Morrow stated that the pessimistic outlook of the energy sector reflects uncertainty related to future oil and gas demand. However, he believes this does not account for the potential narrowing of the West Texas Intermediate and Western Canadian Select crude price differential, referred to as the ‘WTIWCS differential’, over the near term. Additionally, he pointed out a decrease in growth investments of renewable technologies over the long term.

According to data from the International Energy Agency (IEA), total global energy demand will rise while oil’s market share will decline over time. Despite this trend, the net demand for oil has increased. The IEA predicts an annualized improvement in energy intensity of 2.4% from 2021 to 2030, leading to a gradual decrease in oil demand which is expected to peak at 107 million barrels per day by 2033. This is still higher than the 99.2 million barrels consumed in 2022.

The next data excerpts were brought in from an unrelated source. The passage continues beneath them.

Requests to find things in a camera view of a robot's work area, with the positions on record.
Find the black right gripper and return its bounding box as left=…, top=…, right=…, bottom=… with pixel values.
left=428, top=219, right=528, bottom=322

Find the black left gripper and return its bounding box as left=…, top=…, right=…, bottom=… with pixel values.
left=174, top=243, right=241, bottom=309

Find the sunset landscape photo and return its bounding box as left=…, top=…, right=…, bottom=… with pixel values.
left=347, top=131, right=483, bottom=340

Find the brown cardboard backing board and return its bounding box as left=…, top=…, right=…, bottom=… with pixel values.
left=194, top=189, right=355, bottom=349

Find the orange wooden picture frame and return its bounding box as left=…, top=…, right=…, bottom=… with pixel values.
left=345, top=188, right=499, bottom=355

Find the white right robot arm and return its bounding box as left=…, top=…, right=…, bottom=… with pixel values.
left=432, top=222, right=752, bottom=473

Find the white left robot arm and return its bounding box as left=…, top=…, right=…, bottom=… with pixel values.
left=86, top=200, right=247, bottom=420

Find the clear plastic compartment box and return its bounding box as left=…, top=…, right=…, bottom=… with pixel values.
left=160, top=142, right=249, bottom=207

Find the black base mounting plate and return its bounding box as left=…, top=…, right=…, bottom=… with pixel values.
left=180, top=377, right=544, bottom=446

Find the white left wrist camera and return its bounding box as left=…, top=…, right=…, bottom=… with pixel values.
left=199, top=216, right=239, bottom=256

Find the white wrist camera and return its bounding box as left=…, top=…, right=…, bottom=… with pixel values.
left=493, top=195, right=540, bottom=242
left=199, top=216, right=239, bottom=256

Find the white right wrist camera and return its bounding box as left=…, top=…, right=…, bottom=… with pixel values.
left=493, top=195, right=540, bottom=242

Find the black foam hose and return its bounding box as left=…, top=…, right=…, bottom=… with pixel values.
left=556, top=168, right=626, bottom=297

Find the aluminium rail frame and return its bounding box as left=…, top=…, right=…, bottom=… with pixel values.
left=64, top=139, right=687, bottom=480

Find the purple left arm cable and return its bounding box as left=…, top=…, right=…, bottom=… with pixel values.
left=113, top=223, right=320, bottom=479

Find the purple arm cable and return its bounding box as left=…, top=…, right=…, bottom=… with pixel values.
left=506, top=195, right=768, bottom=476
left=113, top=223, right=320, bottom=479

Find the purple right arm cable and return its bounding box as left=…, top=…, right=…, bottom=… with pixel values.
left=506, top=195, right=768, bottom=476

Meanwhile, on Wednesday, despite strength in energy stocks as oil prices climbed higher, Canada’s main stock index declined by more than 100 points. The S&P/TSX composite index was down 120.17 points at 19,435.98 due to broader market losses.

Several factors contributed to this pullback, including rising oil prices which rallied above $90 per barrel on Wednesday. The November crude contract was up $2.92 at $93.31 per barrel, marking a new high for the year. Analysts have revised their forecasts recently, suggesting that triple-digit oil prices may now be expected this fall due to strong global demand.